DigitalOcean
DigitalOcean Leadership & Management
Frequently Asked Questions
DigitalOcean reported that 88% of employees say their managers are supportive in the 2025 employee survey. Employees share that managers are approachable and invested in their development, pointing to mentorship, structured feedback cycles, 1:1s, and a genuine care as ways managers help their teams succeed. This approach helps employees grow in their roles, feel valued, and stay engaged.
The company enables managers to lead performance and career conversations through in-person and virtual manager trainings. DigitalOcean offers unlimited LinkedIn Learning access to all employees. Being charged with the responsibility for—and care of—other human beings is one of the most important and impactful jobs at DO. We are an organization that believes deeply in the power of development, and the manager is at the front line of making sure that employees and teams have the resources, support and coaching needed to be successful and truly high performing.
While some employees previously raised requests for more structured recognition and career development, leadership introduced a new reward and recognition platform, AwardCo, as well as launched and communicated 42 career paths for support technology, marketing, sales and customer success employees in 2025. This further contributes to the company’s commitment to enabling employees to do the best work of their careers.

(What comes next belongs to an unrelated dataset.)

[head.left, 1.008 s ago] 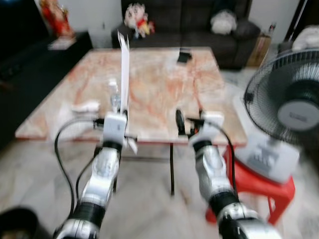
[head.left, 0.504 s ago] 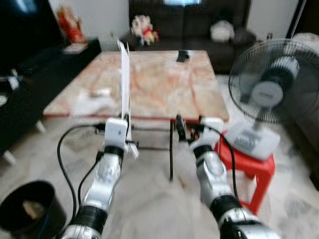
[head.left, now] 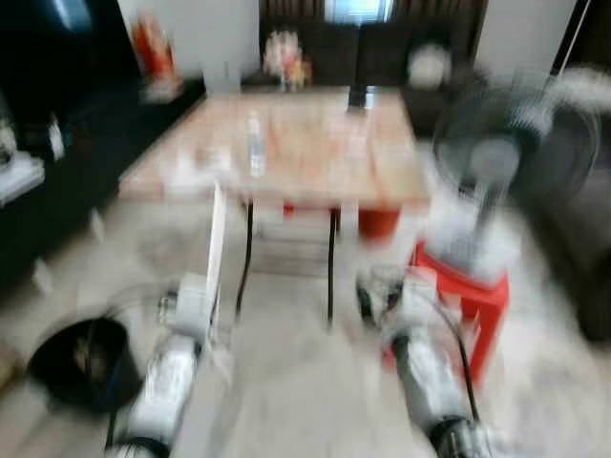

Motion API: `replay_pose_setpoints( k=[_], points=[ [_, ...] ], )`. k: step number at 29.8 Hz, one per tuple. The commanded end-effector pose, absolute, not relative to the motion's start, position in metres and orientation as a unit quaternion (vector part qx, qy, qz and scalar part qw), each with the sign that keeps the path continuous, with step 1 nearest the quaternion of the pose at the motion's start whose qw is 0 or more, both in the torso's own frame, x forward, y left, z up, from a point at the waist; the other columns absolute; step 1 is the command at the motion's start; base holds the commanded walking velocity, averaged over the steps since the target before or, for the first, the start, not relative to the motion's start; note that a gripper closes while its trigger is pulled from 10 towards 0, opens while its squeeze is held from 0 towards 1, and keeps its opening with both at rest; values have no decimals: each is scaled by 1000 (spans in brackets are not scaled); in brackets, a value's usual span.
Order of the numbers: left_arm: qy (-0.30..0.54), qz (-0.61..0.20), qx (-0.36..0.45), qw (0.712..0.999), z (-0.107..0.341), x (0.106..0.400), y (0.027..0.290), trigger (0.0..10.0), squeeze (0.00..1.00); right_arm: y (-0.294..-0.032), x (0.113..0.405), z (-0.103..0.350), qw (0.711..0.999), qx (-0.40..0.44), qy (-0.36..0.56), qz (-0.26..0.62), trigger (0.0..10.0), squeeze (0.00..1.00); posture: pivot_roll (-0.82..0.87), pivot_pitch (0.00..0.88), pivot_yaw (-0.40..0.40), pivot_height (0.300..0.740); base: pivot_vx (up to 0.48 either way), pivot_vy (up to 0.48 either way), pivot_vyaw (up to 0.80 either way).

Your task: Picking trash to rubbish bin

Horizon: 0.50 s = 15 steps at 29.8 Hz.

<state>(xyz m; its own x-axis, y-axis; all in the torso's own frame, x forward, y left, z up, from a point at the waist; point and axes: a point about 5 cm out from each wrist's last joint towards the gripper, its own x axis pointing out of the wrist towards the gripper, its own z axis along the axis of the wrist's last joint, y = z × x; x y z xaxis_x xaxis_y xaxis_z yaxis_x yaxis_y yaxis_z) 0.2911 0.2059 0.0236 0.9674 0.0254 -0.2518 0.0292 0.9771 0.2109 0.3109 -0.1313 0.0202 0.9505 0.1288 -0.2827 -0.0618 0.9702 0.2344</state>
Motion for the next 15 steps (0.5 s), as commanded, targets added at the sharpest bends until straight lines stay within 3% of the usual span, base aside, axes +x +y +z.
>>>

To ensure faster alignment between employees and new managers, the Talent Development team runs New Leader Assimilations that surface working styles and expectations that lead to team tenants and operating manuals.
At DigitalOcean, leaders share updates globally and functionally. The CEO hosts monthly all hands meetings to communicate progress towards company goals and demo the latest technology. The CFO hosts quarterly earnings town halls, focused on communicating our financial results. The Executive Team each host various town halls and ask me anything sessions to cascade information and CTAs to their teams. All of these meetings include an opportunity for a 2-way dialogue with executives to ask questions on top-of-mind topics. Additionally, leaders lean heavily into our Slack culture, with regular posts on everything from product launches to customer wins.
An average of 75% of employees join these meetings live, and 90% of attendees share that the content helps them to understand the company vision and goals. With that, the result of this communication cadence leaves employees feeling confident about priorities, report fewer surprises, and stay aligned with company goals. DigitalOcean reported that 86% of employees say company goals are clear in 2025.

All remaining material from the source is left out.